WHAT YOU NEED TO DO
In the data below, work out how many lines include the string "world". Only the number should be given.

(Excerpts from a dataset)
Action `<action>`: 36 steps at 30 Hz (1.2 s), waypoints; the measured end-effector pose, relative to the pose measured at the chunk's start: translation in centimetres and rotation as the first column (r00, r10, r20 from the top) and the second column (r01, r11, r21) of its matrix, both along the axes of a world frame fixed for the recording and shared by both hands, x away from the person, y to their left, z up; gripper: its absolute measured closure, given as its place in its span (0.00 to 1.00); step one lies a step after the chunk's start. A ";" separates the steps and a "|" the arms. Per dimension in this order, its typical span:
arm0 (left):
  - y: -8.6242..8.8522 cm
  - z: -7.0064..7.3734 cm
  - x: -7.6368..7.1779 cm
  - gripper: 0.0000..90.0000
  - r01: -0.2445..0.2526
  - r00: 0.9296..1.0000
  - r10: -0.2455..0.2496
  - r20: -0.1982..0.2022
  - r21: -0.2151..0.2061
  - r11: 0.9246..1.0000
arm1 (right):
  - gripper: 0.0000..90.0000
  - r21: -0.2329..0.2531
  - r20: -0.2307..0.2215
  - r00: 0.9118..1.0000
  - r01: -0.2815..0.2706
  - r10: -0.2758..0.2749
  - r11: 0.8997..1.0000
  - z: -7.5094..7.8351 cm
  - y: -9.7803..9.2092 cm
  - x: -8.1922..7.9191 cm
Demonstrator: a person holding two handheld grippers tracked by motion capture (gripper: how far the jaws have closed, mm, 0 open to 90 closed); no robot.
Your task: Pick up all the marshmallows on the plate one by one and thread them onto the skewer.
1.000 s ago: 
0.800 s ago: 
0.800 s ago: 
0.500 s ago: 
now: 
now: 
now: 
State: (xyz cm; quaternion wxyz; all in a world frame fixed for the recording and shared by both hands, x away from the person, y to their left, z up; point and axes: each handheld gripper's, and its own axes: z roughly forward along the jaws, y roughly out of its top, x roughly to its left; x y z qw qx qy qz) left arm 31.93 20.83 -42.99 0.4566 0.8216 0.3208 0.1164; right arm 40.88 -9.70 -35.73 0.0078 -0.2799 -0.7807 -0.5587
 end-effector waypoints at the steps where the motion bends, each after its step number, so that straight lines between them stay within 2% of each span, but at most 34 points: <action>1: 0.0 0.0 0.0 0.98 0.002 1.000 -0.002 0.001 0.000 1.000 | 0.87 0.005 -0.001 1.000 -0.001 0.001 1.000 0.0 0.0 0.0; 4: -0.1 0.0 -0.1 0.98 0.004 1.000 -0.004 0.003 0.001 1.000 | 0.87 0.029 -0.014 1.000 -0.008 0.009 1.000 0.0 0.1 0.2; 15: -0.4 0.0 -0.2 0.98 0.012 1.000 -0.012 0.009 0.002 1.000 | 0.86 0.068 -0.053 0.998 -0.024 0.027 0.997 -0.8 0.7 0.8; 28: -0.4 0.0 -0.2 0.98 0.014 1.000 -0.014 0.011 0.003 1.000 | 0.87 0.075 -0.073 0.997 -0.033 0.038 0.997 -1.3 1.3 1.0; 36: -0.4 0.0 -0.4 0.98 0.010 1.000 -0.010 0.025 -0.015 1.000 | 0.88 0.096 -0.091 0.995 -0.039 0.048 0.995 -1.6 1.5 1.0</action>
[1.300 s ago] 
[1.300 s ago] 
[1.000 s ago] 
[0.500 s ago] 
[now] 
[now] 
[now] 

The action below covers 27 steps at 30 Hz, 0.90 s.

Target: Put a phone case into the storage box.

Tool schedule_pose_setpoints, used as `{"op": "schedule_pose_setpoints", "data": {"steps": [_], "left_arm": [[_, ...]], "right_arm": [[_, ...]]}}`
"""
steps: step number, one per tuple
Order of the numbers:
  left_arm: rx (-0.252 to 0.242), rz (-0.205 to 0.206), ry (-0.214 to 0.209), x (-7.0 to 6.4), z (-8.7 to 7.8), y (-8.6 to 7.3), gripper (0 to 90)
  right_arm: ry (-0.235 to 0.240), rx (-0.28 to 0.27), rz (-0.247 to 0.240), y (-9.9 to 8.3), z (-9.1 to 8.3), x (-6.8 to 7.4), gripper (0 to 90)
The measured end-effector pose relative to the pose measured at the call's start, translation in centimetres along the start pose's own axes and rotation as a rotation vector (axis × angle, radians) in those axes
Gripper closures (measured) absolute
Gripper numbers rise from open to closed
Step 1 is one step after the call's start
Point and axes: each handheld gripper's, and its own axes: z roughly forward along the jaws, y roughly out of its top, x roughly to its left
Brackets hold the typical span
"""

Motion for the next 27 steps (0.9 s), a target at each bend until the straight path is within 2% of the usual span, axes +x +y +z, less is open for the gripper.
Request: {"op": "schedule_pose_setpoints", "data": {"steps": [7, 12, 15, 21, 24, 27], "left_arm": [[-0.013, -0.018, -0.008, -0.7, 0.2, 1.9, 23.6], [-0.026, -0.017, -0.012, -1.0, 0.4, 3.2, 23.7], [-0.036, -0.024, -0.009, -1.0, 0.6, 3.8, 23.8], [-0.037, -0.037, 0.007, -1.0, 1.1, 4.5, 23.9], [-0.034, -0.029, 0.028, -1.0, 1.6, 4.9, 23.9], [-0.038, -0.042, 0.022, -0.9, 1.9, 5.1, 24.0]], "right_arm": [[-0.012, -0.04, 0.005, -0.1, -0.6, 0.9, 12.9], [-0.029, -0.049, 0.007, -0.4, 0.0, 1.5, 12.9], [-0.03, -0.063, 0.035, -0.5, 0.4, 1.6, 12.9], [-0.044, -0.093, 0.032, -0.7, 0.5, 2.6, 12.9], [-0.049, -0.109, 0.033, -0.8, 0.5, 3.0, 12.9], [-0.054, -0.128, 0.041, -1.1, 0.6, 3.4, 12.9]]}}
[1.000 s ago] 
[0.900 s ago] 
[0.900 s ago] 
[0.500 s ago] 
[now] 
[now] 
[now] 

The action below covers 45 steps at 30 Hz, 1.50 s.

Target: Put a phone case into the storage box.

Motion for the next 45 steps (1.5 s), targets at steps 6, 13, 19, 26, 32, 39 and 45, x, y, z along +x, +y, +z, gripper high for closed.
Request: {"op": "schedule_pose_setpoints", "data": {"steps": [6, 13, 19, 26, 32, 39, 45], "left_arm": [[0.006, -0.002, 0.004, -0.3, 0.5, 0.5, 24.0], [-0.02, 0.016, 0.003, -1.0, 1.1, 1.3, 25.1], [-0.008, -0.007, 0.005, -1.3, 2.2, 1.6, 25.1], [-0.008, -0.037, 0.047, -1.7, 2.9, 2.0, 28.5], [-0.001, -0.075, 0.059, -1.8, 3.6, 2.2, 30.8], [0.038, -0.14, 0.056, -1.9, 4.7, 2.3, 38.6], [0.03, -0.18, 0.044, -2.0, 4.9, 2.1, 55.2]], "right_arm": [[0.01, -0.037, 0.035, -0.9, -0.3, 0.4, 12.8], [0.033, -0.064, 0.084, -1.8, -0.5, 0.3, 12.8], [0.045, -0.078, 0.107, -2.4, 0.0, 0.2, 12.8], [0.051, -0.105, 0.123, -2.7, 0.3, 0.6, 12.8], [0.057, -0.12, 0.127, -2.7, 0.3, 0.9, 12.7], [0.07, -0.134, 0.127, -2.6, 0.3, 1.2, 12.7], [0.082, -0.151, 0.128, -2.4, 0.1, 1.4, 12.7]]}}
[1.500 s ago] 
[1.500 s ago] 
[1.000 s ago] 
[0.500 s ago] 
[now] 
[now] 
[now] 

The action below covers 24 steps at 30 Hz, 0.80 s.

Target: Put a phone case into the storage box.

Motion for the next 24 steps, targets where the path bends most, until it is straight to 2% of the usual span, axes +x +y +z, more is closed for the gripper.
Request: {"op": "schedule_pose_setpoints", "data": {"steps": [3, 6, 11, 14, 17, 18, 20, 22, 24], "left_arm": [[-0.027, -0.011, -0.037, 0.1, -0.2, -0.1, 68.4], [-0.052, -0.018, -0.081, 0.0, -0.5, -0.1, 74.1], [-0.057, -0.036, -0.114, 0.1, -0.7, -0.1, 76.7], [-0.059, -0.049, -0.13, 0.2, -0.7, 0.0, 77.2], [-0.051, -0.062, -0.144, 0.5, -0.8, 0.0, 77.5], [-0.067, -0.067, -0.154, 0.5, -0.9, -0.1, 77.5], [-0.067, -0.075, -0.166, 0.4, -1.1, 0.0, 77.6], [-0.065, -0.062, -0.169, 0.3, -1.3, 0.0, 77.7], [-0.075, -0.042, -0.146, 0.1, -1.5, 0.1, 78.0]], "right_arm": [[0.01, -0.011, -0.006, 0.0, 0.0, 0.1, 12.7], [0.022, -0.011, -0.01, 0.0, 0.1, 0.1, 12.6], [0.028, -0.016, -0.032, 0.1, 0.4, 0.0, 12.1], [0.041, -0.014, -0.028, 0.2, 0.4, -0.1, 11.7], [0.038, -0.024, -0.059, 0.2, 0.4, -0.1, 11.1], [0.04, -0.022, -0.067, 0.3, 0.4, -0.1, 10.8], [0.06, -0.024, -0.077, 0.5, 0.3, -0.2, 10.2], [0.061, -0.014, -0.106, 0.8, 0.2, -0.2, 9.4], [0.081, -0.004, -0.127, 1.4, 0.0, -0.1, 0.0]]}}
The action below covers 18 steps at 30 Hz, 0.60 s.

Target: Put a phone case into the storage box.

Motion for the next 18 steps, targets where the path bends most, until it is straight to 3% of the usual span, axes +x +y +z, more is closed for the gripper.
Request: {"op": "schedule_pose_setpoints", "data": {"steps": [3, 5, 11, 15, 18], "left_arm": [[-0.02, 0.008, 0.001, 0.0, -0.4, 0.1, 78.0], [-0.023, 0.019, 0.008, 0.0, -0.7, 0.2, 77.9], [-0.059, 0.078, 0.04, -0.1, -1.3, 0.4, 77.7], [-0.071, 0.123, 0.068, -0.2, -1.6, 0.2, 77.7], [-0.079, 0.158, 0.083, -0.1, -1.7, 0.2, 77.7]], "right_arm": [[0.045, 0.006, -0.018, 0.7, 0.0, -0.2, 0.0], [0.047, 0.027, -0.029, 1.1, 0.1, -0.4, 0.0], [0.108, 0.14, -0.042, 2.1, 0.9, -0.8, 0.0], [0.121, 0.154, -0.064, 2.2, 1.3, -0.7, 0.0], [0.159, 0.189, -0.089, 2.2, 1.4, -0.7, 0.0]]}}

ANSWER TO THIS PROBLEM
2